— Provided data —
--- START ---
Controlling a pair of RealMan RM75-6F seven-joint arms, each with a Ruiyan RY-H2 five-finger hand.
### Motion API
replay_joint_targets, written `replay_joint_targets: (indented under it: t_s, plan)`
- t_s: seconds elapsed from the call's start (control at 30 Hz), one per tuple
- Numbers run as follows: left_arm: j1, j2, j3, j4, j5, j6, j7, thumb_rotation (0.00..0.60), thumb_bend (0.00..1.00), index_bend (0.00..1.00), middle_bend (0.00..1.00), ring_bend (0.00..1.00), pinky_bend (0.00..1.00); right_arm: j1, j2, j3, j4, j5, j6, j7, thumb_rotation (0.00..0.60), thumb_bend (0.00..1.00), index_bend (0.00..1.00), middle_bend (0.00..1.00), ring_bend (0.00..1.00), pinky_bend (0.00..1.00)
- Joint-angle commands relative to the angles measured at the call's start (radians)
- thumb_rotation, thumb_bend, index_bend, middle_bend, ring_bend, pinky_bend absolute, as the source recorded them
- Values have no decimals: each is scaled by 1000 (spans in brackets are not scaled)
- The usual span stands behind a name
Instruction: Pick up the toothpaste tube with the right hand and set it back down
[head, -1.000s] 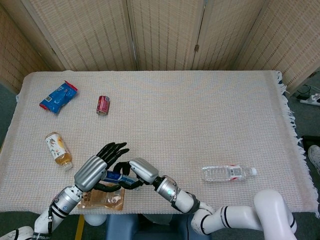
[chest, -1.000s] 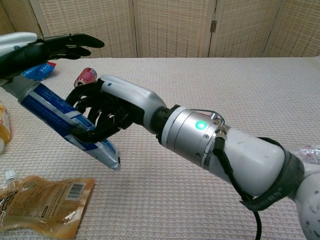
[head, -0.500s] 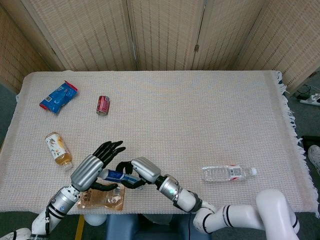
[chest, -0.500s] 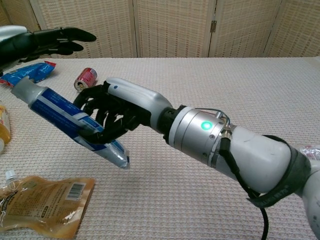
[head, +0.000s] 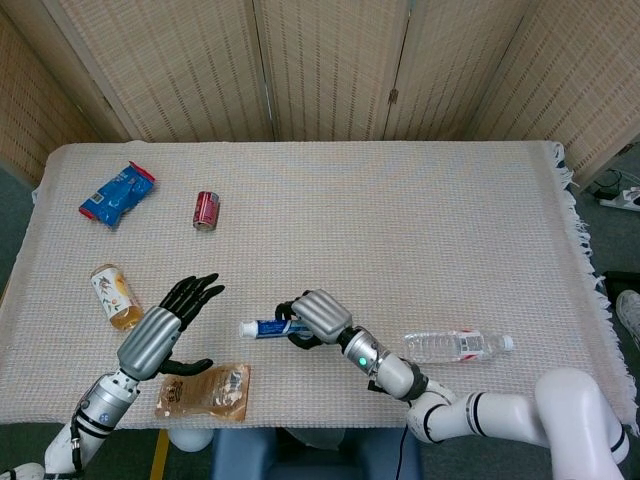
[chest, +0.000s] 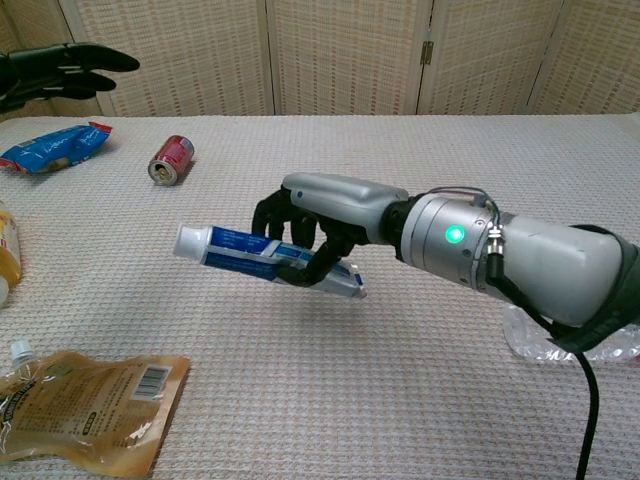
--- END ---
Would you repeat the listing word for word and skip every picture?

Controlling a pair of RealMan RM75-6F seven-joint arms, each with a Ruiyan RY-H2 five-finger hand.
### Motion API
replay_joint_targets, written `replay_joint_targets: (indented under it: t_s, plan)`
- t_s: seconds elapsed from the call's start (control at 30 Hz), one per tuple
- Numbers run as follows: left_arm: j1, j2, j3, j4, j5, j6, j7, thumb_rotation (0.00..0.60), thumb_bend (0.00..1.00), index_bend (0.00..1.00), middle_bend (0.00..1.00), ring_bend (0.00..1.00), pinky_bend (0.00..1.00); right_arm: j1, j2, j3, j4, j5, j6, j7, thumb_rotation (0.00..0.60), thumb_bend (0.00..1.00), index_bend (0.00..1.00), middle_bend (0.00..1.00), ring_bend (0.00..1.00), pinky_bend (0.00..1.00)
- Joint-angle commands relative to the angles measured at the call's start (radians)
- thumb_rotation, thumb_bend, index_bend, middle_bend, ring_bend, pinky_bend absolute, as the source recorded them
- Values have no decimals: each is scaled by 1000 (spans in brackets are not scaled)
- The usual span stands behind a name
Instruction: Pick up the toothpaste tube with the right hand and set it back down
[head, -1.000s] 
[chest, -1.000s] 
[head, -0.500s] 
[chest, -0.500s] 
[head, +0.000s] 
[chest, +0.000s] 

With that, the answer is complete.